For cricket, this World Cup will see the hard and bouncy wickets even things out between bowlers and batsmen in the first 15 overs and the tempo of an innings may be required to be changed. But that is all in the future. At the moment, unlike the tepid 1999 World Cup in England, a country outside the subcontinent is showing it can sing modern cricket's hallelujah chorus with great gusto. Some churches will even televise games after Sunday mass with Hansie Cronje's brother talking cricket and Christianity between innings.

NEXT MEN IN: Sachin Tendulkar (left) and Ganguly watch India play a warm-up game

Cape Town's local buses ferry volunteer workers from across the Western Cape; there's no destination sign on the front of the bus, all it says is "Cricket". The World Cup will be South Africa's biggest live sporting event ever with an estimated audience of 1.4 billion people. The income from the event is estimated to reach R300 million (Rs 171 crore) without including earnings from tourism. At every turn, in airports, shops, bars, restaurants and even inside packets of potato chips, the World Cup has taken over South Africa. It threatens to swallow Polly's Boys whole. There is, as pace bowler Allan Donald told India Today, "no place to hide". Veteran of three World Cup campaigns, each more heart-breaking than the previous one, Donald says, "It's an emotional event, it can either destroy a player or lift him up."

In slow ways, this large, complex, chaotic country is changing. Today, as they jog down the Durban beachfront undisturbed, few Indian cricketers realise that men and women of their colour were not permitted in that area as recently as three months before the first Indian tour of 1992.

The cricketers couldn't care about white alienation. Jonty Rhodes is the most recognised South African athlete in the country across all population groups. As opener Gary Kirsten told India Today, "What's happened in these years is incredible. To walk down the street and have black people walk up and wish you luck for the World Cup ... that just blows me away." In ways beyond runs and wickets, this cricket World Cup promises to push the boundaries of the possible.

THE VENUE TEST
Political games

ON GUARD: Fleming (left) and Hussain

Before the cricket had even started, political games were on at the World Cup over the security situation in Zimbabwe and Kenya. Not just the South African Board but the South African Government too discovered that the area between the rock and the hard place was getting smaller and the room for manoeuvre shrinking. President Thabo Mbeki presided over the first meeting of the African Union in Addis Ababa whose long-term goal is the setting up of a free trade zone in Africa on the lines of the EU; to that end, isolating Zimbabwe-a country which has more degrees per capita than any other on the continent and a large percentage of skilled population-is not regarded as smart politics.

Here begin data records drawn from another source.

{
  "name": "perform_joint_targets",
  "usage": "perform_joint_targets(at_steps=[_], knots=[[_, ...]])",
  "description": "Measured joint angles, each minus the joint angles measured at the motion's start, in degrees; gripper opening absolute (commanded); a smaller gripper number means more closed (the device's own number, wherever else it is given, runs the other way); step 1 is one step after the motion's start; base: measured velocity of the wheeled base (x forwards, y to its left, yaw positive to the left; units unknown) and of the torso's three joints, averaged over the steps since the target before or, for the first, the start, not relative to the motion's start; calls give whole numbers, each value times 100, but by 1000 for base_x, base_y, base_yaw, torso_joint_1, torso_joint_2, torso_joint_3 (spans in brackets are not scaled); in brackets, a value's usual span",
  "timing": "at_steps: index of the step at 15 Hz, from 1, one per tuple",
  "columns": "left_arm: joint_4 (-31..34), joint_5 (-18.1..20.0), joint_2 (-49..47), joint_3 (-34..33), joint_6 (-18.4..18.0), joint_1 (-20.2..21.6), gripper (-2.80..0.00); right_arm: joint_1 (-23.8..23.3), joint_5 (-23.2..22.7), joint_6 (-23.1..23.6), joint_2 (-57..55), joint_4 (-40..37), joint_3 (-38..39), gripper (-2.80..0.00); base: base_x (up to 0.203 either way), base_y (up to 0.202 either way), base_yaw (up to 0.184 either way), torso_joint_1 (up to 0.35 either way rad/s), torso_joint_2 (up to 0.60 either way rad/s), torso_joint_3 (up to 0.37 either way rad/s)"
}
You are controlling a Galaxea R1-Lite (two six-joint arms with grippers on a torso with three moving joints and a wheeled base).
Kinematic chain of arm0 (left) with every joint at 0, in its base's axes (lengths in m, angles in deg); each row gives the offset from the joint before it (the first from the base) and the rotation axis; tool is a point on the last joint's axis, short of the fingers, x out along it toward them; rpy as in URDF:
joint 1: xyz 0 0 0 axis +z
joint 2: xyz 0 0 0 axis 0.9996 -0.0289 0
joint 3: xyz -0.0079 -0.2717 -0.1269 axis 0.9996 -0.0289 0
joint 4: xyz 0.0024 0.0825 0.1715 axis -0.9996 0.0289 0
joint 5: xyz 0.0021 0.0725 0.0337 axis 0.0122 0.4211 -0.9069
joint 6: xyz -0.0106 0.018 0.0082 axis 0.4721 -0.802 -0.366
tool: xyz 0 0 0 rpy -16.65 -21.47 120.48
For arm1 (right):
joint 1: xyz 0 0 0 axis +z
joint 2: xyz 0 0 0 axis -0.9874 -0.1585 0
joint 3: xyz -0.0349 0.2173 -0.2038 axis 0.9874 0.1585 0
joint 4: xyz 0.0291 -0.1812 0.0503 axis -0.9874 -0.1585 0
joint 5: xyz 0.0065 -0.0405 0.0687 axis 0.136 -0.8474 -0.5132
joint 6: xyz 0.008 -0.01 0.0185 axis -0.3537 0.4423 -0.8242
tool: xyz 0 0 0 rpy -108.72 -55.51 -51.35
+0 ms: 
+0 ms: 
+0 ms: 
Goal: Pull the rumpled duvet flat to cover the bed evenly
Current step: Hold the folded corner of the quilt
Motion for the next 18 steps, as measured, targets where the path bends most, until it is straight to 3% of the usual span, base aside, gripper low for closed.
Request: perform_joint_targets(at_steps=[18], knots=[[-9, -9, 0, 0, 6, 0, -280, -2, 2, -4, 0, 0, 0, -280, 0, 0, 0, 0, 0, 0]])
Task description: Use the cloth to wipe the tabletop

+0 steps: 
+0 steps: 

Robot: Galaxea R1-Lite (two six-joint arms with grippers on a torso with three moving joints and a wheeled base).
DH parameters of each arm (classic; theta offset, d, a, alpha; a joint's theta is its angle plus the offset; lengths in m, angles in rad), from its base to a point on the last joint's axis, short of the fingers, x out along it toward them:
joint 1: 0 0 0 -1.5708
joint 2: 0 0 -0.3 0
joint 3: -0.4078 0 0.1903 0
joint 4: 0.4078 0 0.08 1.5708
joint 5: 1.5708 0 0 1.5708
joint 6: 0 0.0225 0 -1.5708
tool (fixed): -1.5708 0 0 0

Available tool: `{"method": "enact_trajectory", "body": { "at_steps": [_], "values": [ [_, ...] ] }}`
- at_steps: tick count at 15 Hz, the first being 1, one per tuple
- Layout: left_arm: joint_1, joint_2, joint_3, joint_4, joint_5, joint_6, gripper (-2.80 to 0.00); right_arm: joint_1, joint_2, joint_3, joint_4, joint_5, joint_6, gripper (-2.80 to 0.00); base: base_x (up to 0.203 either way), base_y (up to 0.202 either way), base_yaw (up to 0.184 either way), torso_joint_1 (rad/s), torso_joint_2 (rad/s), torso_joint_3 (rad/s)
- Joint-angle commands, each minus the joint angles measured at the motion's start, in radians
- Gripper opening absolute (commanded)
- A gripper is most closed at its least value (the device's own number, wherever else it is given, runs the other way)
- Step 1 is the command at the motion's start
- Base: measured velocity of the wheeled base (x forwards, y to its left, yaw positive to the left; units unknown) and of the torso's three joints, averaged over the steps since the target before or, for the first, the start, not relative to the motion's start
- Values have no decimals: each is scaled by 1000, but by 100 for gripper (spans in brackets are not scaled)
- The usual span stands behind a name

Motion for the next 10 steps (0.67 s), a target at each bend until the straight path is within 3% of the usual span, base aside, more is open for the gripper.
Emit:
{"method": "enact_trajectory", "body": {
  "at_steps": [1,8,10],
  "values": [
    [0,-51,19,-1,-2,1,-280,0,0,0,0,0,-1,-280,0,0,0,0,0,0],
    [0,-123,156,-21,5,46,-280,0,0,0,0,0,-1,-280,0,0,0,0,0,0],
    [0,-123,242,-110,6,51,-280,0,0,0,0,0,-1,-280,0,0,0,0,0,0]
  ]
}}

When asked whether the Cup organisers should not question Zimbabwe about its internal security situation, Ali Bacher snapped, "I'm a cricket administrator, not a politician." He will have to somehow be both. The decision on a change of venue requested by England was rejected by the ICC Technical Committee after a four-hour meeting late on Thursday. Former Zimbabwe cricketer Neil Johnson, who gave up playing for his country when he fled the Mugabe purge, told India Today, "Instead of this being a big occasion for us, this is going to set back Zimbabwean cricket a long way. If no one plays, what's in it for the boys now?"